Jan Nowak-Jezioranski
Jan Nowak-Jeziorański was a Polish journalist, writer, politician, social worker and patriot. He served during the Second World War as one of the most notable resistance fighters of the Home Army. He is best remembered for his work as an emissary shuttling between the commanders of the Home Army and the Polish Government in Exile in London and other Allied governments which gained him the nickname "Courier from Warsaw", and for his participation in the Warsaw Uprising. After the war he worked as the head of the Polish section of Radio Free Europe, and later as a security advisor to the US presidents Ronald Reagan and Jimmy Carter.

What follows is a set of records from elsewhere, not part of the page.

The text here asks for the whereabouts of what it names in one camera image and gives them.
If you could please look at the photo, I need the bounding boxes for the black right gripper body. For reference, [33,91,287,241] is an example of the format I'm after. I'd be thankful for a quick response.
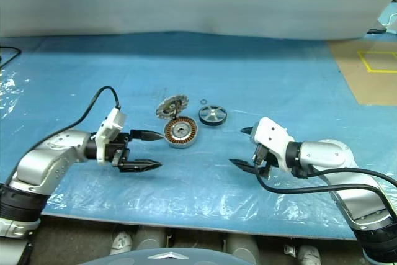
[253,143,274,170]

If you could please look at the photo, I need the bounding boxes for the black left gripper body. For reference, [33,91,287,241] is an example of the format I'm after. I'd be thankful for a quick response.
[105,133,132,167]

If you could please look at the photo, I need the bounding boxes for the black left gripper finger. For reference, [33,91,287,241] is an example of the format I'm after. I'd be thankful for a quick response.
[118,159,163,174]
[130,129,164,142]

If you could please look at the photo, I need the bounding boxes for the motor stator with copper windings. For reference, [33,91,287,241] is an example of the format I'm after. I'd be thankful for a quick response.
[163,117,199,148]

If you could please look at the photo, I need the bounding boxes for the silver toothed motor plate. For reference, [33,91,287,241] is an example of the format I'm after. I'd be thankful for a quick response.
[156,96,188,120]

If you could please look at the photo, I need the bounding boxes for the black silver spoked motor cap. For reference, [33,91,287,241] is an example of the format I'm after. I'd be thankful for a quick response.
[198,105,226,126]

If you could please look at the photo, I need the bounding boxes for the blue foam table mat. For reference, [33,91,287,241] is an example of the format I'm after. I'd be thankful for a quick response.
[0,31,397,241]

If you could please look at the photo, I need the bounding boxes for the grey rounded cylinder shape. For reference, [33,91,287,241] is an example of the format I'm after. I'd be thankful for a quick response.
[224,233,260,265]
[133,226,166,251]

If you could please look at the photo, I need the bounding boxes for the white shoe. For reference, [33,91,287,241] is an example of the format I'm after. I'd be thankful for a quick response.
[110,230,134,256]
[297,245,322,265]

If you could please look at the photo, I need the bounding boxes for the grey robot torso silver chevron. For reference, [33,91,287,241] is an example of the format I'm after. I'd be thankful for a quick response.
[79,248,246,265]

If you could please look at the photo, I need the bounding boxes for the brown cardboard sheet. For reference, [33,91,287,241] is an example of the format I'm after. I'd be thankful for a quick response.
[328,37,397,106]

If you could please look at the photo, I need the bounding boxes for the light blue foam sheet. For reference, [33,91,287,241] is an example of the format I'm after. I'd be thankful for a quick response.
[377,0,397,34]

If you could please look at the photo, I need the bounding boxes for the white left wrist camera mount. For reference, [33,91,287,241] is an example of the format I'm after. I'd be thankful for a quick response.
[95,108,128,166]

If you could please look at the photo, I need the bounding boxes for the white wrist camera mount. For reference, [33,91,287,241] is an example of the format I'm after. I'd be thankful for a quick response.
[252,117,295,173]
[95,108,128,166]

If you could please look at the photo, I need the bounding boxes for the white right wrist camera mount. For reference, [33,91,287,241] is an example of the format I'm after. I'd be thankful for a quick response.
[252,117,295,173]

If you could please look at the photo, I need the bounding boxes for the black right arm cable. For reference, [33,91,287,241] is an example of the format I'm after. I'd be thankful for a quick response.
[253,145,397,216]

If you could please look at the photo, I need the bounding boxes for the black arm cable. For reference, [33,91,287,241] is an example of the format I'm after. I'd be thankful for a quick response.
[253,145,397,216]
[6,86,121,182]

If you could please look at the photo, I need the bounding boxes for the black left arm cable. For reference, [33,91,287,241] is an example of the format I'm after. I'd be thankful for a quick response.
[6,86,121,182]

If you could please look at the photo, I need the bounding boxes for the thin black cable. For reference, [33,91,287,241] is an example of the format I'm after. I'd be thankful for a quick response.
[0,45,22,69]

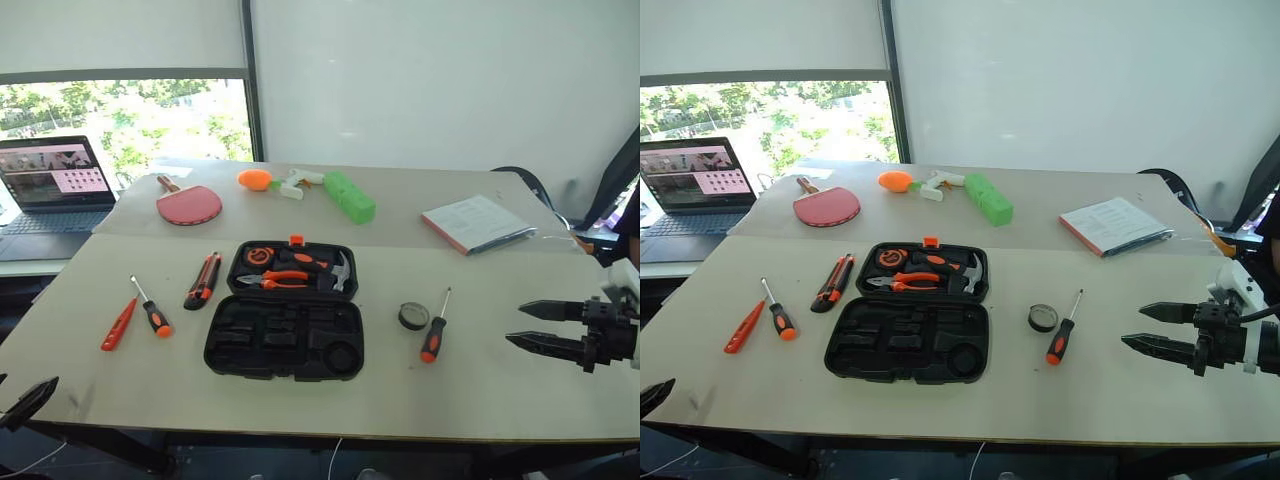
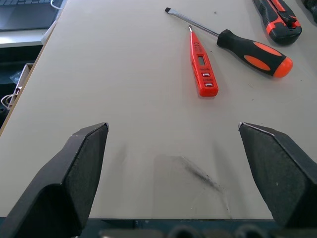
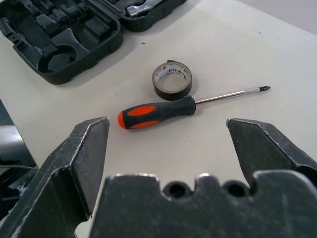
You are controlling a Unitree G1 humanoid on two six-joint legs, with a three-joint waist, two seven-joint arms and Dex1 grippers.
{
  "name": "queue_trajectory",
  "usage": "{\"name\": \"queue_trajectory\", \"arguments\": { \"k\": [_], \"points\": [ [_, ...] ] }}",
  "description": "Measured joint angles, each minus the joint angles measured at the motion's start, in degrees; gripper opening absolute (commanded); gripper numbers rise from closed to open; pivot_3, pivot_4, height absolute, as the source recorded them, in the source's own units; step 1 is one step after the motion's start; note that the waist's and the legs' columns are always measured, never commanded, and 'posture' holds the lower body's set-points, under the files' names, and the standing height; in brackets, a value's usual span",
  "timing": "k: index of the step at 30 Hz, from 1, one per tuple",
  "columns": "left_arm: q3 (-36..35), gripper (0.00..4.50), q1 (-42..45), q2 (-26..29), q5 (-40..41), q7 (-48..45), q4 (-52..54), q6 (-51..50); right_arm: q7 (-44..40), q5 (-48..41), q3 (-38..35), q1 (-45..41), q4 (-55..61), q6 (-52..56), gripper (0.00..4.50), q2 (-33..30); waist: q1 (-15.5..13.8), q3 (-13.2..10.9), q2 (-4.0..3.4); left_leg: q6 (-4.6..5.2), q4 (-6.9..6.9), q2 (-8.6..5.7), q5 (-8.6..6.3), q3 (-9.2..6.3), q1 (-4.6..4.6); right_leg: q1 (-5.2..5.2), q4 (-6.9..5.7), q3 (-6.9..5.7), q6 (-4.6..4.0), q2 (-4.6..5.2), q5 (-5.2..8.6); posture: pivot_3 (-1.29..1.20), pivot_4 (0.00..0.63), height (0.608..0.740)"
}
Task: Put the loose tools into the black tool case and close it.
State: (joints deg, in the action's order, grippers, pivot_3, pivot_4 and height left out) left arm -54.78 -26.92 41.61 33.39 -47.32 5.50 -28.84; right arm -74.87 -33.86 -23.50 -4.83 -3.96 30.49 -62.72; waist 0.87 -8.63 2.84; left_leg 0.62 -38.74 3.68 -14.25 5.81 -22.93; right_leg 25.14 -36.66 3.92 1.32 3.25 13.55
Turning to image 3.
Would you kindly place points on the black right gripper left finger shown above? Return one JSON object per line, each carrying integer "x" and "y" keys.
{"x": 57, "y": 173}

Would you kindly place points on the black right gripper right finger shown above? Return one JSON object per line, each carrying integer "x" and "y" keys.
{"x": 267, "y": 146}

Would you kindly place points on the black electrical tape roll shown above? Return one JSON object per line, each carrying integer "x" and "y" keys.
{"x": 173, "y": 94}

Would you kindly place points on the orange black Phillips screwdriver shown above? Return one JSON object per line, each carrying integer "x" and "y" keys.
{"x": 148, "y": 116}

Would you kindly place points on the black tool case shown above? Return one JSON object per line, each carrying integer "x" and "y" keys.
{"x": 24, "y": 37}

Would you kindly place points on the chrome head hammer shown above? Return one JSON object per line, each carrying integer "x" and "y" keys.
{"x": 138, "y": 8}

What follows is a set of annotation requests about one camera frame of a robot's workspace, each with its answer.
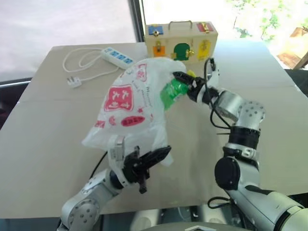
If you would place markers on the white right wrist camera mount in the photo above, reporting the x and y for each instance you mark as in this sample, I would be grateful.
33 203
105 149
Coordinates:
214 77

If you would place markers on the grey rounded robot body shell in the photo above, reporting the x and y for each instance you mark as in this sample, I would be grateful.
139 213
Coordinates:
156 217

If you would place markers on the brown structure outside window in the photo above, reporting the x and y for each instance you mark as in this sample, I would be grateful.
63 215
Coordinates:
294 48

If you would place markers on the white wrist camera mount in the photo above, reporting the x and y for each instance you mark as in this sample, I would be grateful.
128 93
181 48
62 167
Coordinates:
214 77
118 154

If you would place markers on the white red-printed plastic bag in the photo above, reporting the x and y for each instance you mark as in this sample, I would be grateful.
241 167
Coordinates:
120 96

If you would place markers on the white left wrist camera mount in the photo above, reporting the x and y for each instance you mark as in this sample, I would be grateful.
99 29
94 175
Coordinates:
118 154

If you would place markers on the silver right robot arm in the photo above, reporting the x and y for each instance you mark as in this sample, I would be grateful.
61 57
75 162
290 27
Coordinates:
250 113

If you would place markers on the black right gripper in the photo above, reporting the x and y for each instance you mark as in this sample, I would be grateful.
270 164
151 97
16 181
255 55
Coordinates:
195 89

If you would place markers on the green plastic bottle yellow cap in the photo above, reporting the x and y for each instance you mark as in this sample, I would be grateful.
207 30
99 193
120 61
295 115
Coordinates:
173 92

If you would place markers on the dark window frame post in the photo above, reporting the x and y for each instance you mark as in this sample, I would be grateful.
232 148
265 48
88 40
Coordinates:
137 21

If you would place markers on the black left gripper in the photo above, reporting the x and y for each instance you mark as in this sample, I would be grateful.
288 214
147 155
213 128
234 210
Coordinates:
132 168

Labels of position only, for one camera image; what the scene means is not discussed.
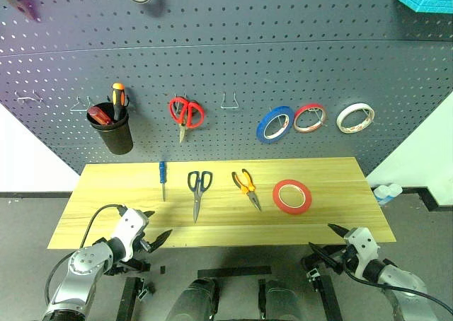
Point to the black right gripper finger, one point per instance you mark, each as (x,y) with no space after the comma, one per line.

- There comes this moment, when I can no longer look at my country from the distance. That's why I decided to look at Poland from very close..
- On his return to Poland after almost 50 years on exile
- It doesn't matter whether I like my Homeland or not. I can't tear it out of my soul, can I...
- What I fear the most is the triumphalism of former PZPR members
- on the probable election of Aleksander Kwaśniewski in 1995.
- Rysio during the German occupation was risking his life constantly! He hid Jews. And not one or two, but a dozen or so! He had a tiny flat in Warsaw's borough of Żoliborz and in that tiny space he managed to organise enough space for our scouting leader Antek Rosenal and for our classmates. For me that is the true meaning of heroism.
- On one of his colleagues.
- "He was a remarkable blend of romanticism and realism politically, of wisdom and emotion intellectually, of passion and loyalty personally.... At some moments, he even almost single-handedly determined the course of Polish history by his realistic convictions.... In 1956, his was the decisive voice from abroad, urging Poles to be cautious and thus to avoid what happened to the Hungarians when they revolted and were destroyed by the Soviets. In 1968, his was the decisive voice exposing the chauvinistic Polish communists who tried to use crudely anti-Semitic slogans in an effort to stage an internal coup in Warsaw."
- — collaborator and friend Dr. Zbigniew Brzezinski, spoken at Jan Nowak's service at the Polish Embassy.